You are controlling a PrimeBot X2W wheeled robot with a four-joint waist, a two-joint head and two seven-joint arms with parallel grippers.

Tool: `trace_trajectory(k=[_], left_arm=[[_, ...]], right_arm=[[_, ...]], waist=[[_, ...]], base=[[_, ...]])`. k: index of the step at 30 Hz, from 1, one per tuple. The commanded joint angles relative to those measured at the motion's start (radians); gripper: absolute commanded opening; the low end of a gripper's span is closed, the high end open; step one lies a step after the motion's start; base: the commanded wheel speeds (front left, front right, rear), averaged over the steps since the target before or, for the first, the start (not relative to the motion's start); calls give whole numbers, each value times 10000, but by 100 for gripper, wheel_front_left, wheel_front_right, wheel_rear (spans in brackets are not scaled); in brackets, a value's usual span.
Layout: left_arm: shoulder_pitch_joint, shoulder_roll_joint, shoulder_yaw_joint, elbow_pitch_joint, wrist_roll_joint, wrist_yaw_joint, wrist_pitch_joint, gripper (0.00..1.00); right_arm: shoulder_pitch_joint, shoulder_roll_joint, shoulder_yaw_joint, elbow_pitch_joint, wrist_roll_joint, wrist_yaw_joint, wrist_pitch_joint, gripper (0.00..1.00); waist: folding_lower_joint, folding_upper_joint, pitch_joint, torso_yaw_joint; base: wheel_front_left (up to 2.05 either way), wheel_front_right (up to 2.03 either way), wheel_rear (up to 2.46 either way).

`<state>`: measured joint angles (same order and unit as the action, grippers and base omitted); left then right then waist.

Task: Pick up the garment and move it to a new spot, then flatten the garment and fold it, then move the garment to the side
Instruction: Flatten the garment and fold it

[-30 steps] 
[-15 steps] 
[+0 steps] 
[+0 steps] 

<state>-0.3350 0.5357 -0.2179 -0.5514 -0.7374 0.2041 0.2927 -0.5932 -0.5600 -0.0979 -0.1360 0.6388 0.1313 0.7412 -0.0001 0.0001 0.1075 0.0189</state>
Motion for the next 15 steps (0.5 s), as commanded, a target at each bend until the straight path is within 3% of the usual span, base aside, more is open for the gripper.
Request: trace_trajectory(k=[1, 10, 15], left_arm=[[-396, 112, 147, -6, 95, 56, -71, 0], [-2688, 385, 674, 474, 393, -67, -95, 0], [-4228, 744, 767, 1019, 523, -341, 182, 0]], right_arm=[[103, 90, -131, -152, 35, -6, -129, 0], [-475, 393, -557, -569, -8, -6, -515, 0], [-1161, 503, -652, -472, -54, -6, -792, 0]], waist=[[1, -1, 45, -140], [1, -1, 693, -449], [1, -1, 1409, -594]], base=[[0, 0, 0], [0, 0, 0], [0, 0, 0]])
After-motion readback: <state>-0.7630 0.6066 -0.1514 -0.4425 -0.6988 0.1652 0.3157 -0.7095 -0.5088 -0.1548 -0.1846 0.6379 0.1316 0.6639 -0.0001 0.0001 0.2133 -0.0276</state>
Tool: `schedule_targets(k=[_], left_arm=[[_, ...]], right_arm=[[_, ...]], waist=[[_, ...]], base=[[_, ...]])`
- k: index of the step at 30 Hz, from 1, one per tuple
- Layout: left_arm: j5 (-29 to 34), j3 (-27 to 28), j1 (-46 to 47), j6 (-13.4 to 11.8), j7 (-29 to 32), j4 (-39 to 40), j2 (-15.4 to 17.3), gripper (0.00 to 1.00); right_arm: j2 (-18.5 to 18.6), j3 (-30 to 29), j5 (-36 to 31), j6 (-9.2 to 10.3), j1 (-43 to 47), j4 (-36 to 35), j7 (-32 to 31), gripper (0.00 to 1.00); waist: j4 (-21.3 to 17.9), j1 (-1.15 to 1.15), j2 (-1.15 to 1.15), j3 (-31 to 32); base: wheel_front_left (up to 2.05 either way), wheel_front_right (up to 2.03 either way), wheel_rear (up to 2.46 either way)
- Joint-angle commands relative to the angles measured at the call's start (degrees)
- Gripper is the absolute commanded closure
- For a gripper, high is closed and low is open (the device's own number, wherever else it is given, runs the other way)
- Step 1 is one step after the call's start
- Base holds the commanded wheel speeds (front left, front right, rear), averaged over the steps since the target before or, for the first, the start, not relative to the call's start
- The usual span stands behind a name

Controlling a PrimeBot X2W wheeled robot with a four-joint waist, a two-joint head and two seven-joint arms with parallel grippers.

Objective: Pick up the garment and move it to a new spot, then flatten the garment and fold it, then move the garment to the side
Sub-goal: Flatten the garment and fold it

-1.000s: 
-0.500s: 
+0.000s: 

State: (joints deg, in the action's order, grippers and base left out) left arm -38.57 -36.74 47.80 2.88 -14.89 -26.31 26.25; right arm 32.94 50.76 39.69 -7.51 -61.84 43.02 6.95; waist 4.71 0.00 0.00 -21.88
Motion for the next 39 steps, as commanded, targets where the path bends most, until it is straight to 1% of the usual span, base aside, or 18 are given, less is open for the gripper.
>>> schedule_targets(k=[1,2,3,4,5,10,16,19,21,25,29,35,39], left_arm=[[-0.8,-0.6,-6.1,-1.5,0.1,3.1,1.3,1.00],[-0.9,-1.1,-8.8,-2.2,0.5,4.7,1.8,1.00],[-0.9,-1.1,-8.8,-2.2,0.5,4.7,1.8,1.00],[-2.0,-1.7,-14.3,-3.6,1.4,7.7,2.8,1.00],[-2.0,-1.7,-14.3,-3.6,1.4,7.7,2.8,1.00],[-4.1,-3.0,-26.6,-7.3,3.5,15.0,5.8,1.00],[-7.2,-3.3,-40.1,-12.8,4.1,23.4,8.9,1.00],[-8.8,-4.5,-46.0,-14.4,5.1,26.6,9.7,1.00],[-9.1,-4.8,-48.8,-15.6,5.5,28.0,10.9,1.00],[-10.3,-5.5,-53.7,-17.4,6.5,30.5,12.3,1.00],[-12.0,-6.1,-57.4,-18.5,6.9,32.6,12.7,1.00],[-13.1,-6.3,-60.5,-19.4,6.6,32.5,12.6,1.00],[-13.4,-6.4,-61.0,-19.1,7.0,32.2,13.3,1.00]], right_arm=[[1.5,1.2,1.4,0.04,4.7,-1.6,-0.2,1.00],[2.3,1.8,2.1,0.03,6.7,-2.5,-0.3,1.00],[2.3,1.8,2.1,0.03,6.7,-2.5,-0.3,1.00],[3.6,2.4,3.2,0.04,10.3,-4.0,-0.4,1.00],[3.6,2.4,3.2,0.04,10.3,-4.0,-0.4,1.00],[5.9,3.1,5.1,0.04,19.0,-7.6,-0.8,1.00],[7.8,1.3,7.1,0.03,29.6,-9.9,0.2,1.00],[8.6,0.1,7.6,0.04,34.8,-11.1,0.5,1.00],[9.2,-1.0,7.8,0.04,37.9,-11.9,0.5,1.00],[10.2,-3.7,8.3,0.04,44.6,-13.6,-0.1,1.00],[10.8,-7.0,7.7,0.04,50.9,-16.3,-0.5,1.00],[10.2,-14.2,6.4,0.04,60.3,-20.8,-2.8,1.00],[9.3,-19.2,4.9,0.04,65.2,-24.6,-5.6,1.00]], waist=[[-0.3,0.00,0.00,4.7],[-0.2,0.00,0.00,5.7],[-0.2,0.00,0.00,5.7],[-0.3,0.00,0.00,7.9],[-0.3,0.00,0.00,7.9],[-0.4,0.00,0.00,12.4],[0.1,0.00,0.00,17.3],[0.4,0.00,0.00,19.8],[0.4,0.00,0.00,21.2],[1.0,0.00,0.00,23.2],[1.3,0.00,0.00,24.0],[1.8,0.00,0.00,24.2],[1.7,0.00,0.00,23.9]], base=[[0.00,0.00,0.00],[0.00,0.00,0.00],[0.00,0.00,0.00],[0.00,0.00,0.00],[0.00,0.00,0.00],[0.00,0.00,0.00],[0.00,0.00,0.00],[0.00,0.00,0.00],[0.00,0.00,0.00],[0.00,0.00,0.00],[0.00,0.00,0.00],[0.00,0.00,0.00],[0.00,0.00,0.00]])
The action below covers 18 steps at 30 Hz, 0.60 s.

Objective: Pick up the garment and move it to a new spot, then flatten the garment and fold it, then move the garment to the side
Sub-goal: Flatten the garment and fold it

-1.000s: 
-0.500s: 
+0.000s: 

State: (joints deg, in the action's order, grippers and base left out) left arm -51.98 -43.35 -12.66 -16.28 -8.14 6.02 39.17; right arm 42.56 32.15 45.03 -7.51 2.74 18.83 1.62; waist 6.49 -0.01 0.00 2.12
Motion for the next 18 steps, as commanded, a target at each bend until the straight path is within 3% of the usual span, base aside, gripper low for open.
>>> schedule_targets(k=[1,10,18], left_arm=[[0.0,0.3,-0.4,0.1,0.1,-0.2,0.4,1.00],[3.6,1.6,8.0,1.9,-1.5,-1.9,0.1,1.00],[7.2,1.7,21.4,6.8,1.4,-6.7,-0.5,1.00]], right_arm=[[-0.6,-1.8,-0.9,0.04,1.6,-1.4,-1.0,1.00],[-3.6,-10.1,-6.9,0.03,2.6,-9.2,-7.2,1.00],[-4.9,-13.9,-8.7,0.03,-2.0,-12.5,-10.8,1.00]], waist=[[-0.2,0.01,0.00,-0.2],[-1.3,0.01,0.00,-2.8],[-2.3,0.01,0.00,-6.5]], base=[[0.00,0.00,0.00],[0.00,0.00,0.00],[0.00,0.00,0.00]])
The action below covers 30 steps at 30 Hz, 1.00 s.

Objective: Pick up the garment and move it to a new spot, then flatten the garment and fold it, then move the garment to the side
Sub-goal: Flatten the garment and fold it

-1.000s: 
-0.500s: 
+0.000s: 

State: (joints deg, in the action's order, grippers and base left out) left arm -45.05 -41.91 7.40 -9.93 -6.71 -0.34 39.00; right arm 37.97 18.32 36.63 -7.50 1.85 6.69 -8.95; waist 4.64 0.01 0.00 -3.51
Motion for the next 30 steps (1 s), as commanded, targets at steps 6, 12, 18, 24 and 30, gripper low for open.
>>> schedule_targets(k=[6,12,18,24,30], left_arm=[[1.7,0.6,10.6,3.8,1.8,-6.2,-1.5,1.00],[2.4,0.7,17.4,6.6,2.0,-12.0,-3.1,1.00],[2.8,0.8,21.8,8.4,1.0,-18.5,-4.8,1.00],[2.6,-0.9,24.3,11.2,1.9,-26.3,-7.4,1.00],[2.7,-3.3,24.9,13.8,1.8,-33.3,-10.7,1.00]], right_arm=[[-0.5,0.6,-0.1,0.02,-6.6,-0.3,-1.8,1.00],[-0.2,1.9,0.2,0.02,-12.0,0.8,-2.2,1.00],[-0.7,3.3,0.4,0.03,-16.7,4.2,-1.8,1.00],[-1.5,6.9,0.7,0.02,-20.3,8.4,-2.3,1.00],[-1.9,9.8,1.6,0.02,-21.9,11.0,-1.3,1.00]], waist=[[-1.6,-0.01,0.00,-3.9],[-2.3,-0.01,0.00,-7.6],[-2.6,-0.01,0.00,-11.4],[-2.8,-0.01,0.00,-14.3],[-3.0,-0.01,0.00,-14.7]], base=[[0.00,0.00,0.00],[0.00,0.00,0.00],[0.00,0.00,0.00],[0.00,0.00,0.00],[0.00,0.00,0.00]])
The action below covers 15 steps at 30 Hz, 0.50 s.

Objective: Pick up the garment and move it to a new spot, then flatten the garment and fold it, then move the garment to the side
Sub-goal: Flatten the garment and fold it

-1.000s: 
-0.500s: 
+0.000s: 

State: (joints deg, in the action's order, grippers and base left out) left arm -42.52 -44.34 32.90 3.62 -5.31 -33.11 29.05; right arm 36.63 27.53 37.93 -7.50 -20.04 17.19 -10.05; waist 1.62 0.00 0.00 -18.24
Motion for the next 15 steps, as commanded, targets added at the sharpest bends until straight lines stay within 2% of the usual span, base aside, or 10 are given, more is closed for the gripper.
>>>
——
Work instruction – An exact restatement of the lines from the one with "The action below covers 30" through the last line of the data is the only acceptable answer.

Response for this exercise –
The action below covers 30 steps at 30 Hz, 1.00 s.

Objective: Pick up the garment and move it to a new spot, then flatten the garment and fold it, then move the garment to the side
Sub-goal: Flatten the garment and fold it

-1.000s: 
-0.500s: 
+0.000s: 

State: (joints deg, in the action's order, grippers and base left out) left arm -45.05 -41.91 7.40 -9.93 -6.71 -0.34 39.00; right arm 37.97 18.32 36.63 -7.50 1.85 6.69 -8.95; waist 4.64 0.01 0.00 -3.51
Motion for the next 30 steps (1 s), as commanded, targets at steps 6, 12, 18, 24 and 30, gripper low for open.
>>> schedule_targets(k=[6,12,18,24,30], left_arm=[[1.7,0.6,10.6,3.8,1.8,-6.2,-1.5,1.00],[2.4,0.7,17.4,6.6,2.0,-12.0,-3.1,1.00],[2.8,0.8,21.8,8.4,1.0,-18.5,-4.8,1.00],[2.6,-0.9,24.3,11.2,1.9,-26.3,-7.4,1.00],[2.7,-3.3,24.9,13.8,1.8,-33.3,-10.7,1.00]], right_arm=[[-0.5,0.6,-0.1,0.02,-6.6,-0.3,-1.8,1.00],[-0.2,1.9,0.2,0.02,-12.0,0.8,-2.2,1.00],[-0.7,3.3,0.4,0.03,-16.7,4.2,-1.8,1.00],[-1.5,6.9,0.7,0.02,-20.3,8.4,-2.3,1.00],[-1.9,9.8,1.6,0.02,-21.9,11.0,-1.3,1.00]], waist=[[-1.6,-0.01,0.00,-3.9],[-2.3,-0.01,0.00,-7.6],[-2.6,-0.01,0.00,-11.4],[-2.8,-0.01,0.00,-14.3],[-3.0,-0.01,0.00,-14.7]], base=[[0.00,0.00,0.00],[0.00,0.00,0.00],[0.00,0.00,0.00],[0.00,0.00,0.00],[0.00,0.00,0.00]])
The action below covers 15 steps at 30 Hz, 0.50 s.

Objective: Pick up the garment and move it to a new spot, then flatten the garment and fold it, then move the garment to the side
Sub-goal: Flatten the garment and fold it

-1.000s: 
-0.500s: 
+0.000s: 

State: (joints deg, in the action's order, grippers and base left out) left arm -42.52 -44.34 32.90 3.62 -5.31 -33.11 29.05; right arm 36.63 27.53 37.93 -7.50 -20.04 17.19 -10.05; waist 1.62 0.00 0.00 -18.24
Motion for the next 15 steps, as commanded, targets added at the sharpest bends until straight lines stay within 2% of the usual span, base aside, or 10 are given, more is closed for the gripper.
>>>

No more output is expected here.